**WHAT YOU ARE ASKED TO DO**
Quote exactly, and only, the lines of the material below from the line with "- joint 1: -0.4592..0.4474" through the line with "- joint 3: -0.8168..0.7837".

↓

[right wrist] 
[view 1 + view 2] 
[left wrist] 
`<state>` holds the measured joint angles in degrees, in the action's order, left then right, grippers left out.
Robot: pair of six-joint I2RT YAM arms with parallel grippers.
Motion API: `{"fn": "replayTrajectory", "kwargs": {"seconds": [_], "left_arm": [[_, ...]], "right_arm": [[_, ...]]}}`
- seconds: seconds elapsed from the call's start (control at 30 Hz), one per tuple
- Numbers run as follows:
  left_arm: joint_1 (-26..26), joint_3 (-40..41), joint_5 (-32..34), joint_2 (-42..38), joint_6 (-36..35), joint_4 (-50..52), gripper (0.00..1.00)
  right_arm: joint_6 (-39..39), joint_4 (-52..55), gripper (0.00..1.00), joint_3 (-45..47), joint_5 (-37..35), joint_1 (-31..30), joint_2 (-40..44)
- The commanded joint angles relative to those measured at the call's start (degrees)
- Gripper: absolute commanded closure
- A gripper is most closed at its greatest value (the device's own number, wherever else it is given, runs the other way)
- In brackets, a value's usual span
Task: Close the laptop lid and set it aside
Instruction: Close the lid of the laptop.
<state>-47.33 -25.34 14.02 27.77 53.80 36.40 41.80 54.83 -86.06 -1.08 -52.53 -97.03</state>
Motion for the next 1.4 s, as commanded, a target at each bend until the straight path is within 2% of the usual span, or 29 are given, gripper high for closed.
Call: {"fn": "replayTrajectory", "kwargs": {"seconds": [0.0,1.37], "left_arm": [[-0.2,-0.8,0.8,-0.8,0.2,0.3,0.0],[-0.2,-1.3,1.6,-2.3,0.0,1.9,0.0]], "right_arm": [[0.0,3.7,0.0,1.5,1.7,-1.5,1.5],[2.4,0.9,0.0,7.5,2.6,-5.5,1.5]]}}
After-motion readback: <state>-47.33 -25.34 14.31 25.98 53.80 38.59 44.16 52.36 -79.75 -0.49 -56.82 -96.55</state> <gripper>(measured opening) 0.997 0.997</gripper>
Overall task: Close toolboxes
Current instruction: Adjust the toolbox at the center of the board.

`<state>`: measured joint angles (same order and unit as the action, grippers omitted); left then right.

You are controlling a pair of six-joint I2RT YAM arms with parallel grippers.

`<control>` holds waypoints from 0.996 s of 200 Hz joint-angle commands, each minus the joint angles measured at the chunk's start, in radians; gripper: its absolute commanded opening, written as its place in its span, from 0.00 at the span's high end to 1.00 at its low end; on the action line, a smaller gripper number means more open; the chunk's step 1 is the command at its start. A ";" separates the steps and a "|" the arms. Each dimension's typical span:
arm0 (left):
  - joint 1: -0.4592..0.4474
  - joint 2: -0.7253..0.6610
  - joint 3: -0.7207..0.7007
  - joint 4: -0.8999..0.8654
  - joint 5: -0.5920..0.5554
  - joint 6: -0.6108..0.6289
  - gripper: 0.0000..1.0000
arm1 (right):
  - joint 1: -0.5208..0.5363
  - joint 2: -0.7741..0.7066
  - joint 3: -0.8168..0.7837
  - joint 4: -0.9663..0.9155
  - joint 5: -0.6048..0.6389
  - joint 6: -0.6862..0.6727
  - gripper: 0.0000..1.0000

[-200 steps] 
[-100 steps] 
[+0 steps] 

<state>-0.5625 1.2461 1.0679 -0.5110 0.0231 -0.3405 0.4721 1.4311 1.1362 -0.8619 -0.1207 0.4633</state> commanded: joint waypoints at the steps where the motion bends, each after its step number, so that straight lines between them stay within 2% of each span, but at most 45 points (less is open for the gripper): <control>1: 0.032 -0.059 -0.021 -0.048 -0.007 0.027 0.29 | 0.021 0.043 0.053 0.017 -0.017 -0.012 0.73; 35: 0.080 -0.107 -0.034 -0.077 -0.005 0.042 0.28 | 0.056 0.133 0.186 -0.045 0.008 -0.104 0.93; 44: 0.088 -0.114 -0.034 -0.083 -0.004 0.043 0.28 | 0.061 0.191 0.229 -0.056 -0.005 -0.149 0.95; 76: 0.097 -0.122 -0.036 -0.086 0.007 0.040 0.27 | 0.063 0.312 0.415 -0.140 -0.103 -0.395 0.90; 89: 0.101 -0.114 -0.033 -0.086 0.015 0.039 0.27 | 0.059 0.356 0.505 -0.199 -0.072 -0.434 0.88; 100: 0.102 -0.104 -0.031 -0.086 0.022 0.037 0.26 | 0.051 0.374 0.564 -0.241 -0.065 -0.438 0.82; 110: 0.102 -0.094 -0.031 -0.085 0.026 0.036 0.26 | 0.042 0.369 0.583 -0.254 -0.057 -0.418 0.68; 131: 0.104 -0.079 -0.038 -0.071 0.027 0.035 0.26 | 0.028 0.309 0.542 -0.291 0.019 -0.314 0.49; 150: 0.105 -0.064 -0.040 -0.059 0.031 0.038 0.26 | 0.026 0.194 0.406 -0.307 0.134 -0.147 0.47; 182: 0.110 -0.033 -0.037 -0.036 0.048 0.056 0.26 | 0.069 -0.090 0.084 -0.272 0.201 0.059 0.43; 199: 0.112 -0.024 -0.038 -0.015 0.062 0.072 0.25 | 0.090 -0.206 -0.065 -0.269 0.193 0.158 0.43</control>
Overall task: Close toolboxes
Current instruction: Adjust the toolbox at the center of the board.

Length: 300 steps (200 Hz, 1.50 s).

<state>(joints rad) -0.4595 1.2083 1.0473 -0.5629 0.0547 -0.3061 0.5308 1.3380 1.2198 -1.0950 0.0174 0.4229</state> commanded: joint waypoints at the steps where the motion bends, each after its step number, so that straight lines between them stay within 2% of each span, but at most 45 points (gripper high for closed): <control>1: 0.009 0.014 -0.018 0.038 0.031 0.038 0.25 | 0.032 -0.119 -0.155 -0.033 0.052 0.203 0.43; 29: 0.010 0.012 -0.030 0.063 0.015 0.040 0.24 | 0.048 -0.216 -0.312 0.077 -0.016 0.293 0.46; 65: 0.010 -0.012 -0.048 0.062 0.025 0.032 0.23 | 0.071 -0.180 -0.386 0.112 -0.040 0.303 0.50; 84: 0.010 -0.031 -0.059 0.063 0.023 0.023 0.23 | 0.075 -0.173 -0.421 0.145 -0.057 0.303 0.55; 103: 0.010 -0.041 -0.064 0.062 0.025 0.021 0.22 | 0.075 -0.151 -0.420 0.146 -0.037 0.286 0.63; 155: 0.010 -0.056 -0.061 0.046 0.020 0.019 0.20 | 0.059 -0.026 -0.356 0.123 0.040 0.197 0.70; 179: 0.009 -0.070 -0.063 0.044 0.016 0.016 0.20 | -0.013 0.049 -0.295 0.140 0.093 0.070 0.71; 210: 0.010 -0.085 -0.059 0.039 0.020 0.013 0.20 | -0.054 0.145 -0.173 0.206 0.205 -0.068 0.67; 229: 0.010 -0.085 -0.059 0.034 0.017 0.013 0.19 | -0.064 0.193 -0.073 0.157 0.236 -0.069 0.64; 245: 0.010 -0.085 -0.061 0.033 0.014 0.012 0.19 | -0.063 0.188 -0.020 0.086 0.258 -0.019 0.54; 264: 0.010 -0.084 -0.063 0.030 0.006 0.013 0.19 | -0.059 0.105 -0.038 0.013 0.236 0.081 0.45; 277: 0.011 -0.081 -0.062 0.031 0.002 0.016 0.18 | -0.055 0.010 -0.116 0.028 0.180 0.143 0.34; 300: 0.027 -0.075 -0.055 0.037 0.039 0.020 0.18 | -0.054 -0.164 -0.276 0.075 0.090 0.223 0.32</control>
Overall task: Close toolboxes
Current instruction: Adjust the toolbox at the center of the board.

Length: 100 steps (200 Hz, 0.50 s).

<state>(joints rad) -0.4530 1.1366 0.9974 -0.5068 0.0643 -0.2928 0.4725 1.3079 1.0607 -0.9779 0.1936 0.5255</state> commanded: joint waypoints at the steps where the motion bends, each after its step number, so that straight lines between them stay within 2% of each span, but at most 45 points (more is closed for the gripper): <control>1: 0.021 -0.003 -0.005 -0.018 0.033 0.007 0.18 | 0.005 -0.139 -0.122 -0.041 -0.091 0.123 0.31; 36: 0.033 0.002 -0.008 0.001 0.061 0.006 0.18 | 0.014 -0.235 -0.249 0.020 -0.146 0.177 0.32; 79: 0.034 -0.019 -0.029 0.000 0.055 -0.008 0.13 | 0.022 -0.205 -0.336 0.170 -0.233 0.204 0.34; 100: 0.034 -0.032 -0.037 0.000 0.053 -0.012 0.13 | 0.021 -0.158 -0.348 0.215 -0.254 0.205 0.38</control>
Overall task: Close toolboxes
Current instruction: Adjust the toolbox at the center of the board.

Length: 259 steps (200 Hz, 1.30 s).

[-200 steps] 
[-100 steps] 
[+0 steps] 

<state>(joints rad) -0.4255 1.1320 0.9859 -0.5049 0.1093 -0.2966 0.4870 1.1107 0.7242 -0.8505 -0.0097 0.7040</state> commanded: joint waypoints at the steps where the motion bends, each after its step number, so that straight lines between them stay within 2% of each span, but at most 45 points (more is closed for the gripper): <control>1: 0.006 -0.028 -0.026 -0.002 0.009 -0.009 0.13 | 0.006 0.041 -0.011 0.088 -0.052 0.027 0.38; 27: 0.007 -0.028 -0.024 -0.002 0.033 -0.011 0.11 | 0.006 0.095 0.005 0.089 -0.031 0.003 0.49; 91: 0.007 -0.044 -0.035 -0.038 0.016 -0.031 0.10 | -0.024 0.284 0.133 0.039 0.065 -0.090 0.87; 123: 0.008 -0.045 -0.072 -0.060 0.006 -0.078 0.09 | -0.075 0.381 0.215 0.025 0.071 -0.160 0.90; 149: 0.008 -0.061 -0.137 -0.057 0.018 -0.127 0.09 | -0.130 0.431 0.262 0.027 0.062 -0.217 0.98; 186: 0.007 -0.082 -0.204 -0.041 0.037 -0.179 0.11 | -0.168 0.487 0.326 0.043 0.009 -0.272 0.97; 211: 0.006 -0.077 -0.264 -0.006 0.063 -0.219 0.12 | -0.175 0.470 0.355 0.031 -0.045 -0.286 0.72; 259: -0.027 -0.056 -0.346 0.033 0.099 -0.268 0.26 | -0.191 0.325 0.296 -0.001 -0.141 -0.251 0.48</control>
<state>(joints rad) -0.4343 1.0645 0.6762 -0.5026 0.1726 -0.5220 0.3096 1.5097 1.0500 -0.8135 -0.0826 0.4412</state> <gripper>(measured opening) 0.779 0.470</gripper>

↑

**TASK OUTPUT**
  - joint 1: -0.4592..0.4474
  - joint 2: -0.7253..0.6610
  - joint 3: -0.7207..0.7007
  - joint 4: -0.8999..0.8654
  - joint 5: -0.5920..0.5554
  - joint 6: -0.6108..0.6289
  - gripper: 0.0000..1.0000
arm1 (right):
  - joint 1: -0.5208..0.5363
  - joint 2: -0.7741..0.7066
  - joint 3: -0.8168..0.7837

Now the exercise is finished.